Offene Diskurskultur
Wie die Wissenschaft lebt auch die Gesellschaft vom offenen Diskurs – vom Austausch von Fakten und Argumenten, deren Bewertung und von der Bereitschaft, eigene Ansichten und Hypothesen weiterzuentwickeln, wenn eine veränderte Datenlage es erfordert. Davon ist jedoch in so manchem Diskurs im politisch-gesellschaftlichen Raum derzeit wenig zu spüren: Fakten werden geleugnet oder verfälscht, Narrative orientieren sich an Opportunitäten und Eigeninteressen und der Ton wird rauer und lauter. Die Bereitschaft, eigene Meinungen zu hinterfragen nimmt ab, während Intoleranz und Radikalisierung zunehmen.
Für die mathematisch-naturwissenschaftlichen Gesellschaften ist eine offene und wertschätzende Diskussionskultur unabdingbar. Dies gilt für den allgemeinen Diskurs ebenso wie für den Diskurs in der Wissenschaft.
Wissenschaftsfeindlichkeit, Behinderungen der Wissenschaftsfreiheit, Intoleranz und Ausgrenzung beschädigen den Wissenschaftsstandort Deutschland.
Weltoffenheit und internationale Zusammenarbeit
Wissenschaft ist gerade im Kontext von Mathematik und Naturwissenschaften nicht an Ländergrenzen gebunden. Der Austausch von Ideen und Menschen mit unterschiedlichsten Hintergründen und Herangehensweisen wirkt als Triebkraft für Wissenschaft und Erkenntnis, den wir für die Bewältigung der Zukunftsaufgaben dringend benötigen.
Die mathematisch-naturwissenschaftlichen Gesellschaften warnen daher vor einer Einengung der Wissenschaft auf die nationale Ebene und treten allen Bestrebungen, internationale Zusammenarbeit zu erschweren, entschieden entgegen. Eine rein nationale Wissenschaft würde unserem Land erheblich schaden.
Demokratie und Rechtsstaatlichkeit
Demokratie und Rechtsstaatlichkeit bieten einen verlässlichen Rahmen, in dem Wissenschaft kreativ arbeiten und Ergebnisse liefern kann. Jedes Infragestellen von Demokratie und Rechtsstaatlichkeit sowie jegliche Ausgrenzung gefährdet Forschungsprojekte in Deutschland. Die mathematisch-naturwissenschaftlichen Gesellschaften warnen vor einer freiwilligen oder erzwungenen Abwanderung von Wissenschaftlerinnen und Wissenschaftlern in andere Länder mit besseren Rahmenbedingungen.

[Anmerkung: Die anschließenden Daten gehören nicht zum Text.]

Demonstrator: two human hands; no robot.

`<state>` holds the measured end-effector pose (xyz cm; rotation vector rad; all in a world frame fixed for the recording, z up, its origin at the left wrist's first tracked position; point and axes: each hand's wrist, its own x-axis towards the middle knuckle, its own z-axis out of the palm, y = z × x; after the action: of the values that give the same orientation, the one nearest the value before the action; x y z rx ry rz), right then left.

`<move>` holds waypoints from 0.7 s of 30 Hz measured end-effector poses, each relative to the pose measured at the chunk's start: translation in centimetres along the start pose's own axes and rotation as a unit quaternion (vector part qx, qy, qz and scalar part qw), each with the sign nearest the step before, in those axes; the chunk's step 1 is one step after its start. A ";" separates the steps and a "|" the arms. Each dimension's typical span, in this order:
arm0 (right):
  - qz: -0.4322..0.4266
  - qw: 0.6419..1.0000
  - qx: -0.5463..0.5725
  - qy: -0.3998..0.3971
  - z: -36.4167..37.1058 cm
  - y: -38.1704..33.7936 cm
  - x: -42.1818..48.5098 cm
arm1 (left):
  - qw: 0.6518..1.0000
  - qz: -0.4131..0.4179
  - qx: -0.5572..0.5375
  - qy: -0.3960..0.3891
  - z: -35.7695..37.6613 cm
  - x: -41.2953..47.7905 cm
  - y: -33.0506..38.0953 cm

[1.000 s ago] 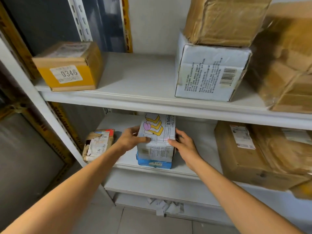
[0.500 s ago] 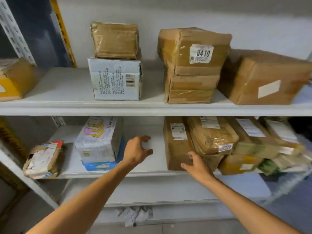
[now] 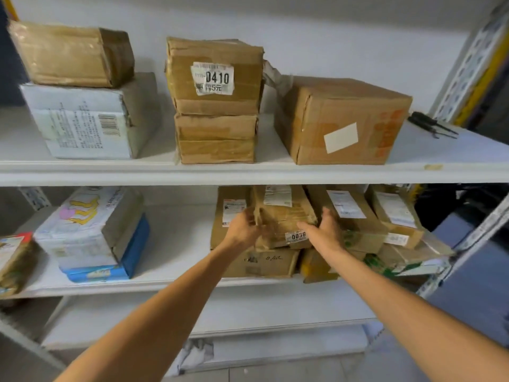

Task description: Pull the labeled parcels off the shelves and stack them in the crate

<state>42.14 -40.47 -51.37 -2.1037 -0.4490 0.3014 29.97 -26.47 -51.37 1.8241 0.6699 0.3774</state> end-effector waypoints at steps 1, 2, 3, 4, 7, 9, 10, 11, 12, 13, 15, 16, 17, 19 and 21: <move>0.001 1.000 0.005 -0.027 0.1 -0.1 0.6 | 1.000 -0.007 -0.006 0.010 0.4 0.6 0.1; -0.003 0.999 0.002 -0.048 0.3 -0.2 1.1 | 1.000 -0.019 -0.004 0.023 0.8 1.1 0.3; -0.006 0.998 -0.014 -0.066 0.6 -0.1 1.4 | 0.999 -0.032 -0.010 0.037 1.1 1.6 0.3; -0.008 0.996 -0.042 -0.073 0.9 -0.1 1.7 | 0.998 -0.042 -0.014 0.048 1.4 2.0 0.1; -0.020 0.994 -0.086 -0.057 1.4 0.6 2.2 | 0.996 -0.054 -0.020 0.066 2.4 2.6 -0.5; -0.027 0.998 -0.041 -0.036 1.3 1.1 2.1 | 0.993 -0.072 -0.057 0.075 2.8 2.2 -1.0; -0.031 0.999 -0.021 -0.030 1.3 1.3 1.9 | 0.991 -0.078 -0.072 0.078 2.8 1.9 -1.4; -0.035 0.999 -0.002 -0.023 1.4 1.5 1.7 | 0.990 -0.081 -0.077 0.085 2.7 1.5 -1.6; -0.032 0.999 0.013 -0.014 1.5 1.6 1.4 | 0.991 -0.080 -0.062 0.091 2.5 1.1 -1.8; -0.029 0.999 0.033 0.002 1.6 1.7 1.0 | 0.991 -0.078 -0.050 0.099 2.2 0.7 -1.9; -0.005 0.998 0.057 0.032 1.6 2.0 0.1 | 0.989 -0.082 -0.037 0.116 1.7 0.1 -2.4; 0.007 0.997 0.058 0.041 1.5 2.2 -0.2 | 0.989 -0.082 -0.037 0.120 1.4 -0.1 -2.9; 0.020 0.997 0.064 0.035 1.3 2.4 -0.3 | 0.989 -0.084 -0.041 0.113 1.2 -0.3 -3.2; 0.046 0.995 0.091 -0.005 1.1 2.5 -0.2 | 0.990 -0.098 -0.055 0.083 0.7 0.1 -3.2; 0.062 0.992 0.099 -0.044 1.0 2.4 0.1 | 0.989 -0.113 -0.096 0.017 0.3 1.1 -2.4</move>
<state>42.26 -40.84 -53.91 -1.9321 -0.3258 0.4917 30.33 -25.42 -53.82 1.5442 0.8265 0.3095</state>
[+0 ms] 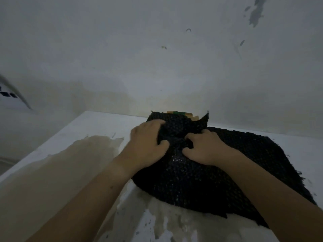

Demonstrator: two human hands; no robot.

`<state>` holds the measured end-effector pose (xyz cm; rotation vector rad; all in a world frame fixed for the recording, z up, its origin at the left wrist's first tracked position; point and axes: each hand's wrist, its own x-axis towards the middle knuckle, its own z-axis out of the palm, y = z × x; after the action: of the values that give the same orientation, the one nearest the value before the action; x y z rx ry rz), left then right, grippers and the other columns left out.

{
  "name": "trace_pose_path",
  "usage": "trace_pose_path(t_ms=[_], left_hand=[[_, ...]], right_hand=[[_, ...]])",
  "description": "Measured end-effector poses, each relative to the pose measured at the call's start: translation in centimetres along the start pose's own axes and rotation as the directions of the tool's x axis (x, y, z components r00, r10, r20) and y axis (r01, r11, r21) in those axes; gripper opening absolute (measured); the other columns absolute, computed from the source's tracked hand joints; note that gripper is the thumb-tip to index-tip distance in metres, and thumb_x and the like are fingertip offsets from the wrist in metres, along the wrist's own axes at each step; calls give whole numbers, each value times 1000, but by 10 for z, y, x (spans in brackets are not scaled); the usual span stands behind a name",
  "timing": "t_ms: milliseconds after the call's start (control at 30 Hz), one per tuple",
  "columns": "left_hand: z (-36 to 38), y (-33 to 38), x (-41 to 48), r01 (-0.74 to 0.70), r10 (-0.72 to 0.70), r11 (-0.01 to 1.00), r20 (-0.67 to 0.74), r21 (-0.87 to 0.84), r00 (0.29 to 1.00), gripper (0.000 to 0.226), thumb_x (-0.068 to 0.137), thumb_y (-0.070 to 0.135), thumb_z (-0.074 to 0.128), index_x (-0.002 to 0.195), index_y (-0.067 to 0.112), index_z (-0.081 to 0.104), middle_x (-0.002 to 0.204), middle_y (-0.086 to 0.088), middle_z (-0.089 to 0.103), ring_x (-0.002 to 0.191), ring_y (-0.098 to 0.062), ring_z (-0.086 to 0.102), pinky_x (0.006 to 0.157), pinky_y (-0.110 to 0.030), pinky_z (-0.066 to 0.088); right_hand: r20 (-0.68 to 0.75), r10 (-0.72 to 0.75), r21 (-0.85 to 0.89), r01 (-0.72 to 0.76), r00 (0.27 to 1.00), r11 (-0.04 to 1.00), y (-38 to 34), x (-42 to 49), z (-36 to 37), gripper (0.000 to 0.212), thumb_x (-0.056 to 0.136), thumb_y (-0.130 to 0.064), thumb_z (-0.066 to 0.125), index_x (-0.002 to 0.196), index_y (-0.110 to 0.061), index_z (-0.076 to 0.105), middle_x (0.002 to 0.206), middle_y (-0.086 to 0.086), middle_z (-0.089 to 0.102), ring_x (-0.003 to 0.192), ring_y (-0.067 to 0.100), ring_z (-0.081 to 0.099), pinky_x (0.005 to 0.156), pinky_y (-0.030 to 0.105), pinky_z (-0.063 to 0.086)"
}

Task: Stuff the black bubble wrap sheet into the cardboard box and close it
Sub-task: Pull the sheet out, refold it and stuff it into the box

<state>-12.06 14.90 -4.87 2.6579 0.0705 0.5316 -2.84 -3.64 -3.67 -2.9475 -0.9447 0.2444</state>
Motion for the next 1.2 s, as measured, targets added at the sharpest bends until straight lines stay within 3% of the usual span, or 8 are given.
trace_pose_path(t_ms=[133,267,400,533,800,933,1067,1200], left_hand=[[19,6,15,-105,42,968,268,226,962,63,91,47,41,150,25,35,153,2,38,149,-25,7,116,-46,-10],[22,10,23,-88,19,971,294,224,956,65,76,53,34,131,27,55,131,4,54,145,-25,17,114,-49,-6],[25,12,28,-89,-9,957,336,275,942,45,74,56,32,94,28,61,100,6,56,133,-24,28,112,-52,2],[30,10,31,-87,-15,952,330,292,944,39,73,57,32,80,26,55,92,6,54,124,-23,34,108,-50,9],[38,10,28,-58,-17,972,315,226,949,45,72,56,31,95,25,53,109,4,53,137,-23,20,110,-48,8],[39,8,25,-78,15,974,283,214,959,51,73,54,31,101,22,58,110,4,54,136,-23,20,109,-45,9],[39,8,24,-89,23,968,269,237,963,50,73,54,30,98,21,59,106,4,53,135,-24,23,109,-47,12],[39,9,23,-87,17,965,272,247,962,54,74,55,29,101,21,60,110,4,55,138,-25,20,110,-47,11]], right_hand=[[174,80,-110,-61,982,992,-13,16,-11,65,82,-55,44,140,-26,35,136,15,43,131,36,25,98,43,23],[206,99,-179,-62,973,982,-19,20,-12,57,83,-52,43,134,-27,43,137,14,43,136,38,16,109,46,13],[-119,-101,-33,98,988,995,-5,9,-10,48,81,-51,55,123,-28,53,108,2,58,111,29,49,90,37,38],[-406,-104,6,117,908,993,17,-1,-3,61,80,-50,60,135,-24,50,132,0,52,115,27,50,94,40,44],[-265,-155,-82,138,952,987,15,2,9,61,79,-39,49,139,-30,51,138,-8,56,130,28,36,111,38,27],[13,-25,-106,26,1000,994,8,18,3,64,81,-42,50,144,-35,41,148,5,42,141,33,20,114,43,13],[331,98,-64,-82,939,995,-8,35,-9,64,84,-35,48,146,-24,38,153,15,30,145,38,11,118,49,-1],[288,49,-73,-29,956,997,-11,27,-13,57,87,-34,52,141,-20,43,146,14,42,141,37,25,119,52,3]])
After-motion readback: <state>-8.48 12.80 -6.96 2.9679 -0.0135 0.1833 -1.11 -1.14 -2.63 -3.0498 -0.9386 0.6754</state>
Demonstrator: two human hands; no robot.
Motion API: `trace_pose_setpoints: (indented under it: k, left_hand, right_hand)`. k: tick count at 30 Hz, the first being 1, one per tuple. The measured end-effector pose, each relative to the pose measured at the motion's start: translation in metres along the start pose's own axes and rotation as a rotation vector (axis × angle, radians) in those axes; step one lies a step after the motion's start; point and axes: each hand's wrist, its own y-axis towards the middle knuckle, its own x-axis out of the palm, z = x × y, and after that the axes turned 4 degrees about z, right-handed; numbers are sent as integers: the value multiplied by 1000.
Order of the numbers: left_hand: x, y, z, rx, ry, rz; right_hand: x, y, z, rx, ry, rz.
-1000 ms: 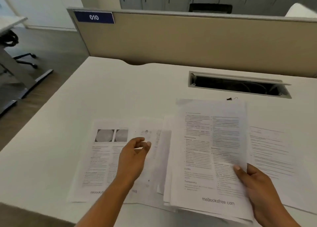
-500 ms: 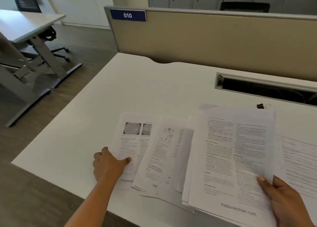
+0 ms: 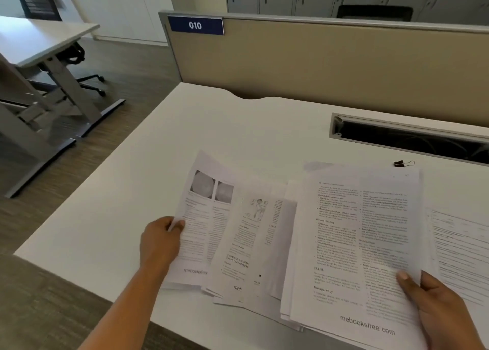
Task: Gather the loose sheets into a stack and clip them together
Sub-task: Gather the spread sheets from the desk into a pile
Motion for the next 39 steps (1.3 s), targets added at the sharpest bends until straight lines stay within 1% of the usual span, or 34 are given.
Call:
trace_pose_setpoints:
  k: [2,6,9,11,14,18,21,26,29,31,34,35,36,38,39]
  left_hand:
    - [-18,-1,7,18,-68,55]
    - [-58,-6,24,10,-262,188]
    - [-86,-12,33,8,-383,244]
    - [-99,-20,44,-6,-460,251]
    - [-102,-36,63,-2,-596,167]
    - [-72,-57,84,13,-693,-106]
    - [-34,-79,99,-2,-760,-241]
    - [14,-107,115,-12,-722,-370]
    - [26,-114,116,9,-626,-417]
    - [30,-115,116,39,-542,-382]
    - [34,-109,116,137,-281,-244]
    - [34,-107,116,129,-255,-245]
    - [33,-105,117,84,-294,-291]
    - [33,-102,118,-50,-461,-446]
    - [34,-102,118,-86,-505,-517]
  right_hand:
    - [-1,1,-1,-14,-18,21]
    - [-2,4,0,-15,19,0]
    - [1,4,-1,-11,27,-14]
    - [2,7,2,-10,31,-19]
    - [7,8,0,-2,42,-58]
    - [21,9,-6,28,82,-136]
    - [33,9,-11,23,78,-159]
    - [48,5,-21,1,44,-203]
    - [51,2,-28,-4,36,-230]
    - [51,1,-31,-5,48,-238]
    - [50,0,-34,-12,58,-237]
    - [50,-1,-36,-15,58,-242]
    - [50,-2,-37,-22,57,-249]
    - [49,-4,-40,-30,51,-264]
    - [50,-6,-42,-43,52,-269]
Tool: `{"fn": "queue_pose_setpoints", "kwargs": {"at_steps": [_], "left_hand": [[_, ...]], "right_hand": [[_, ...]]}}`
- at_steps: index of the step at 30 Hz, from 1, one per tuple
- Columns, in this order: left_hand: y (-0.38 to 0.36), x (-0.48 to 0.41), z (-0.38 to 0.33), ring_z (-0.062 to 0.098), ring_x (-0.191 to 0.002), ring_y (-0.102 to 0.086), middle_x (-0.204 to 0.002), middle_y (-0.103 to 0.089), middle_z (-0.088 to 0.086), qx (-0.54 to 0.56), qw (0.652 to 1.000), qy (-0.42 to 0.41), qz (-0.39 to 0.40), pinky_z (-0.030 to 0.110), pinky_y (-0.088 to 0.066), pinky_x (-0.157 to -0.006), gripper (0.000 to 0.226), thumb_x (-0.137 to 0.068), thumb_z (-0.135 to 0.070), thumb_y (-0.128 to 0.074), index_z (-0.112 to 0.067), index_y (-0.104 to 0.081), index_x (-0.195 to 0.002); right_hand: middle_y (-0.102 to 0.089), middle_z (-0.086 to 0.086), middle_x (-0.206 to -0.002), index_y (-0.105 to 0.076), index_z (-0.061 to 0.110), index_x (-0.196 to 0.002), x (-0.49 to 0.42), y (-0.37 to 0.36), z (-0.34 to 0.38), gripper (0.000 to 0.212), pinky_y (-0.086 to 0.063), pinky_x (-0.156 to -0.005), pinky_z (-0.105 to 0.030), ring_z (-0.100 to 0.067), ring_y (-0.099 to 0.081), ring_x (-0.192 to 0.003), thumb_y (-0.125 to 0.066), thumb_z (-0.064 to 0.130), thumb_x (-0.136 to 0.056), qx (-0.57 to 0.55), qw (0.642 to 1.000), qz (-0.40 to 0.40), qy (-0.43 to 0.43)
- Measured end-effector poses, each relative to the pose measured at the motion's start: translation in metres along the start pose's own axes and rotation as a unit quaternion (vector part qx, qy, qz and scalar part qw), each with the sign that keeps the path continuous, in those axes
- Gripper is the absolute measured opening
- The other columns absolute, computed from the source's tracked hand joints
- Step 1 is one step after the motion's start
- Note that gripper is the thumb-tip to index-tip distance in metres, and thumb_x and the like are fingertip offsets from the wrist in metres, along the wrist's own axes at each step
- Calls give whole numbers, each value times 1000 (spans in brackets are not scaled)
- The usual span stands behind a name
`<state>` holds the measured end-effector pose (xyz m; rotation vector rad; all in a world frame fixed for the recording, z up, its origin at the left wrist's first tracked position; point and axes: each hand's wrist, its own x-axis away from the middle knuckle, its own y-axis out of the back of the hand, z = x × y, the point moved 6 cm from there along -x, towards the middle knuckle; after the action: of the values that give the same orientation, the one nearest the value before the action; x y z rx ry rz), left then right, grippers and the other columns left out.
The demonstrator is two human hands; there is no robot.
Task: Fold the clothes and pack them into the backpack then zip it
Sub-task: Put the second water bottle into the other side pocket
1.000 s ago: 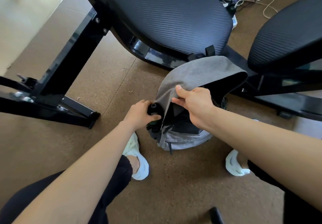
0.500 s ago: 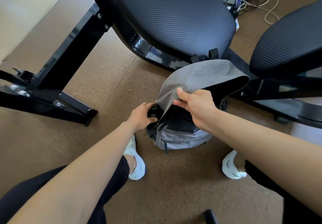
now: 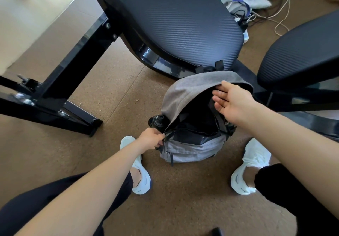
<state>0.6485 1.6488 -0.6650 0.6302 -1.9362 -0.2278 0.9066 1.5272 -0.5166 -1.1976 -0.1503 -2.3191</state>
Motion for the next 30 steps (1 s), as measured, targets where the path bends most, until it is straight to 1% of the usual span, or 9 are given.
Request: {"fn": "queue_pose_setpoints", "kwargs": {"at_steps": [6, 12, 15, 19, 21, 23, 25, 28, 30], "left_hand": [[-5, 1, 10, 17, -66, -54, -72, -55, 5, 86, 993, 72, -36, 26, -51, -61, 26, -101, -29, -64, -4, -67, -106], [-6, 1, 13, 15, -63, -59, -81, -66, 8, 214, 970, 105, -40, 22, -53, -53, 11, -99, -14, -67, -3, -70, -100], [3, 1, 9, 15, -62, -54, -83, -64, 12, 193, 976, 75, -65, 22, -52, -54, 8, -95, -9, -72, -2, -72, -93], [17, 9, 2, 18, -59, -55, -68, -62, 11, 77, 993, 58, -72, 29, -48, -62, 15, -93, -12, -74, 2, -74, -97], [21, 15, -7, 20, -61, -52, -77, -66, 14, 47, 995, 64, -61, 31, -46, -66, 17, -95, -9, -71, 6, -75, -101], [21, 25, -24, 17, -64, -49, -101, -69, 16, 41, 996, 65, -34, 29, -43, -65, 20, -100, -4, -62, 8, -72, -112], [25, 37, -46, 14, -63, -48, -116, -70, 16, 59, 997, 48, -27, 23, -42, -60, 17, -100, -1, -59, 6, -73, -107], [38, 58, -83, 8, -56, -50, -97, -74, 14, 120, 992, -18, -44, 17, -45, -51, 13, -95, -7, -70, 0, -74, -84], [48, 77, -108, 4, -49, -49, -81, -72, 7, 171, 983, -56, -43, 14, -45, -49, 15, -96, -10, -71, 0, -75, -85]], "right_hand": [[-68, 0, -97, -64, 14, -93, -1, 0, 0, 21, -49, -66, -23, -10, -64, -84, -50, 23, -106, 15, 1000, 2, 5], [-71, 0, -97, -66, 13, -93, -1, 4, 7, 17, -50, -64, -23, -9, -67, -82, -54, 21, -103, 22, 1000, 4, 14], [-71, 0, -94, -66, 13, -92, 1, 4, 11, 17, -51, -64, -22, -9, -66, -80, -55, 20, -103, 17, 1000, 7, 22], [-70, 1, -90, -66, 13, -91, 3, -1, 14, 18, -53, -65, -21, -9, -64, -75, -54, 19, -103, 14, 999, 6, 32], [-69, 1, -88, -66, 13, -90, 6, -5, 16, 18, -53, -67, -21, -9, -63, -73, -55, 19, -103, 10, 999, 13, 38], [-69, 1, -87, -66, 13, -89, 9, -8, 18, 18, -52, -67, -21, -8, -61, -71, -55, 18, -103, 8, 999, 20, 45], [-68, 1, -85, -66, 13, -88, 12, -9, 20, 18, -51, -66, -20, -7, -59, -66, -54, 16, -102, 2, 998, 23, 56], [-68, 1, -85, -65, 14, -87, 14, -11, 20, 18, -51, -64, -19, -7, -57, -62, -54, 17, -102, 5, 997, 20, 70], [-69, 0, -87, -65, 14, -88, 13, -12, 18, 18, -51, -63, -20, -7, -57, -62, -54, 18, -102, 25, 996, 17, 81]]}}
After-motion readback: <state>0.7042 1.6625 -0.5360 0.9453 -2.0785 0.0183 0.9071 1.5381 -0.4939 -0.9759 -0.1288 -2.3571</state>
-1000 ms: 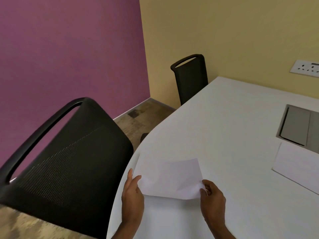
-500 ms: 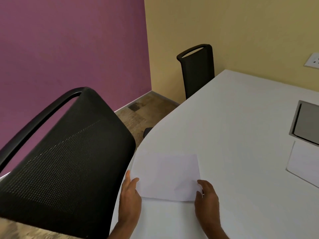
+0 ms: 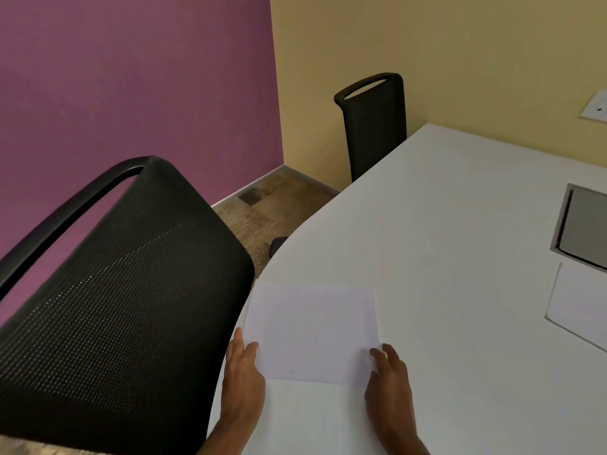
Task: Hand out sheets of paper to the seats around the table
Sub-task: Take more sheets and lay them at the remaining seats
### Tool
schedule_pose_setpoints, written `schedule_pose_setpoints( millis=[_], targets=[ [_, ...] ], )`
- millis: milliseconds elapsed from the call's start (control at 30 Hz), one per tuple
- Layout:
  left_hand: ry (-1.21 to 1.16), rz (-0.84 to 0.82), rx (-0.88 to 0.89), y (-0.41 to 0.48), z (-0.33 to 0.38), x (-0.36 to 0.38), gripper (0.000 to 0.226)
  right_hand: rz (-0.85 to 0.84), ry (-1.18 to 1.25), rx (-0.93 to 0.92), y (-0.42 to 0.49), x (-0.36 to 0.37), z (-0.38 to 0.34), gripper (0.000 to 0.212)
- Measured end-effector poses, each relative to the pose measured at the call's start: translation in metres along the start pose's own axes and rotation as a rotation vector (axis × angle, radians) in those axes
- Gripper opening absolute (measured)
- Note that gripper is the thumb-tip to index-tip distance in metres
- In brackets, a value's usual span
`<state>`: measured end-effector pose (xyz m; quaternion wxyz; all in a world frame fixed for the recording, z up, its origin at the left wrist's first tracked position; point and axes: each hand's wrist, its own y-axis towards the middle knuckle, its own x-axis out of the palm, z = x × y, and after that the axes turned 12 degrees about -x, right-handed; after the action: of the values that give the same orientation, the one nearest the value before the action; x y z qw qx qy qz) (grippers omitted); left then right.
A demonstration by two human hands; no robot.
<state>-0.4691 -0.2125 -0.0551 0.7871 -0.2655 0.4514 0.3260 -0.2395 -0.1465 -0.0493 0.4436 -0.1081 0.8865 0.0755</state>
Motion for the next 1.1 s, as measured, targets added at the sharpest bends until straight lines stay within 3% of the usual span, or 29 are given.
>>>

Das damit verlorengehende Wissen würde den Forschungsstandort Deutschland schwächen, eine Tatsache, die gerade auch von jenen Akteurinnen und Akteuren billigend in Kauf genommen wird, die ansonsten sehr auf nationale Stärke setzen.
Vor dem skizzierten Hintergrund sind die mathematisch-naturwissenschaftlichen Gesellschaften alarmiert durch die jüngsten antidemokratischen und nationalistischen Bestrebungen in Deutschland. Sie sind der festen Überzeugung, dass Wohlstand und Stärke eines Landes nicht auf Homogenität beruhen, sondern auf Vielfalt und Freiheit. Die Gesellschaften werden sich auch weiterhin für Forschungsfreiheit, Demokratie und Rechtsstaatlichkeit sowie Weltoffenheit und internationale Zusammenarbeit einsetzen. Sie rufen daher alle ihre Mitglieder auf, in ihrem privaten und gesellschaftlichen Umfeld ein klares Signal für eine weltoffene, demokratische Gesellschaft und eine freie Wissenschaft zu setzen. In diesem Zusammenhang sind die Mitglieder insbesondere auch aufgefordert, die durch das Grundgesetz gewährleisteten demokratischen Rechte z. B. bei Wahlen wahrzunehmen.